I’m trying to replicate the steps and results described in this article https://devblogs.nvidia.com/nlu-with-tensorrt-bert/ which shows how to optimize the BERT model using TensorRT in order to achieve a 2.2ms inference time on the Squad task using a T4 GPU.
So far, I’ve managed to run the scripts build_examples.sh, bert_builder.py, and bert_inference.py given in the repo https://github.com/NVIDIA/TensorRT/tree/release/5.1/demo/BERT/python outside of a docker container. I assume the scripts work as intended since I get the answer “high performance deep learning inference platform” when I type the command:
python python/bert_inference.py -e bert_base_128.engine -p "TensorRT is a high performance deep learning inference platform that delivers low latency and high throughput for apps such as recommenders, speech and image/video on NVIDIA GPUs. It includes parsers to import models, and plugins to support novel ops and layers before applying optimizations for inference.
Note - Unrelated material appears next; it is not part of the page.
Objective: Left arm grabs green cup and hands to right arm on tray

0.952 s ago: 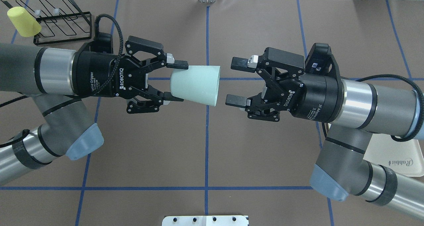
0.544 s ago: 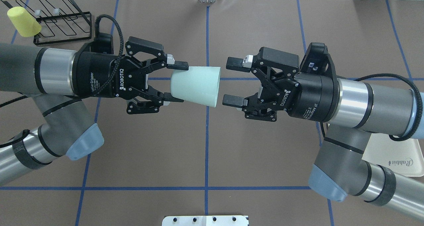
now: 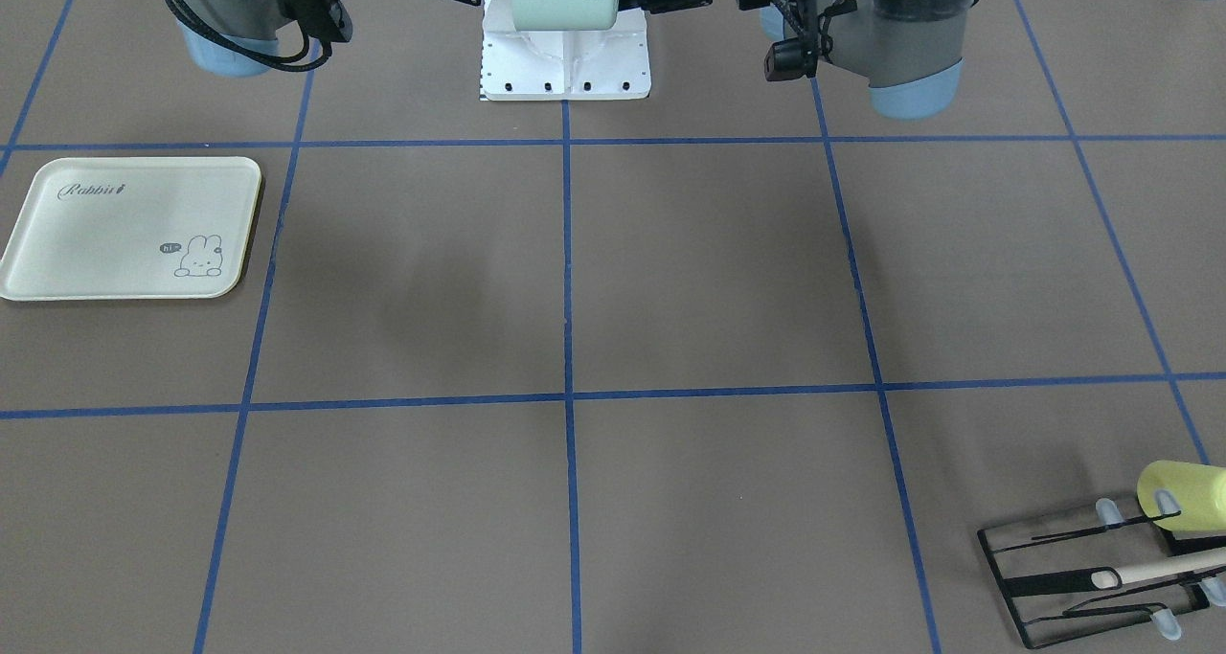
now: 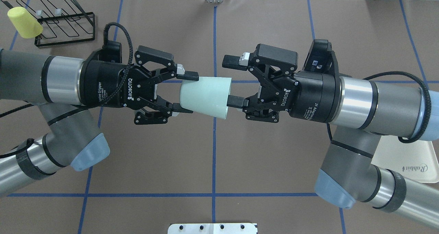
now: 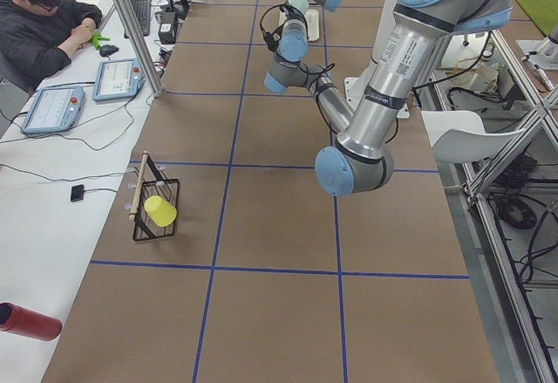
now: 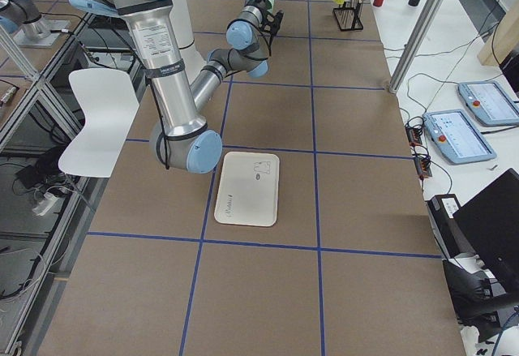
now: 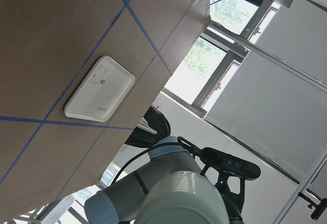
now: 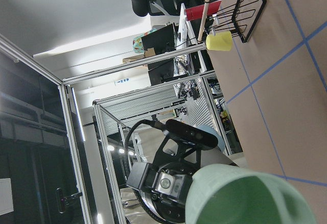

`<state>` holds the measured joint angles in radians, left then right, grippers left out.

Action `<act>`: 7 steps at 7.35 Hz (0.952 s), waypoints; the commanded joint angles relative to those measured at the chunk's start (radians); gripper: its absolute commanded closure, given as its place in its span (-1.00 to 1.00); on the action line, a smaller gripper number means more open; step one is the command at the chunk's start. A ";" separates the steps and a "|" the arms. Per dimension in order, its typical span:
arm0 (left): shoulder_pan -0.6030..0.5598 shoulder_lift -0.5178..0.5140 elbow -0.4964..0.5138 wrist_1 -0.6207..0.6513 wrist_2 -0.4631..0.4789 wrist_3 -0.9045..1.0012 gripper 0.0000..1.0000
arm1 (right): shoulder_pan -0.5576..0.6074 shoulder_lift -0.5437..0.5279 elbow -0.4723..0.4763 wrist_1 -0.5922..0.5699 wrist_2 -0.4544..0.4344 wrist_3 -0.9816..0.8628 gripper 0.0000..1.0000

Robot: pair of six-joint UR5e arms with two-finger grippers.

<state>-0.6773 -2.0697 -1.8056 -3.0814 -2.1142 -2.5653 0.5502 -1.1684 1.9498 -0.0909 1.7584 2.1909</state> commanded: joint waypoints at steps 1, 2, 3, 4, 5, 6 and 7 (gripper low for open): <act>0.007 0.000 -0.001 0.000 -0.001 0.026 1.00 | 0.000 0.001 0.006 -0.013 0.001 -0.005 -0.97; 0.012 0.000 -0.001 0.000 -0.001 0.034 1.00 | 0.000 -0.002 0.006 -0.013 0.001 -0.006 -0.96; 0.012 0.000 -0.001 0.000 -0.001 0.034 1.00 | 0.003 -0.002 0.006 -0.022 0.013 -0.010 -0.93; 0.012 0.000 -0.001 0.000 -0.001 0.034 1.00 | 0.005 0.000 0.009 -0.042 0.018 -0.010 -0.68; 0.012 -0.001 -0.001 0.000 -0.001 0.034 1.00 | 0.007 -0.002 0.009 -0.043 0.020 -0.010 -0.32; 0.012 -0.001 -0.001 0.000 -0.001 0.034 1.00 | 0.007 -0.005 0.009 -0.043 0.021 -0.010 -0.20; 0.012 -0.001 -0.001 0.000 -0.001 0.034 1.00 | 0.008 -0.005 0.009 -0.043 0.021 -0.010 -0.14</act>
<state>-0.6658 -2.0707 -1.8070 -3.0817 -2.1154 -2.5311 0.5569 -1.1723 1.9587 -0.1325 1.7783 2.1814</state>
Today NVIDIA is open sourcing parsers and plugins in TensorRT so that the deep learning community can customize and extend these components to take advantage of powerful TensorRT optimizations for your apps." -q "What is TensorRT?" -v /workspace/models/fine-tuned/bert_tf_v2_base_fp16_128_v2/vocab.txt -b 1
However, I also get in the output “Running inference in 204.970 Sentences/Sec”, which corresponds to 4.9ms per sentence, which is twice the claimed inference time of 2.2ms.
Machine configuration (Google Cloud VM):
- 16 vCPUs
- 60 GB memory
- GPU: 1 NVIDIA Tesla T4
I work on the model bert_tf_v2_base_fp16_128_v2 with a batch size of 1.
Can you please tell me what I’m missing in order to get the 2.2ms inference time?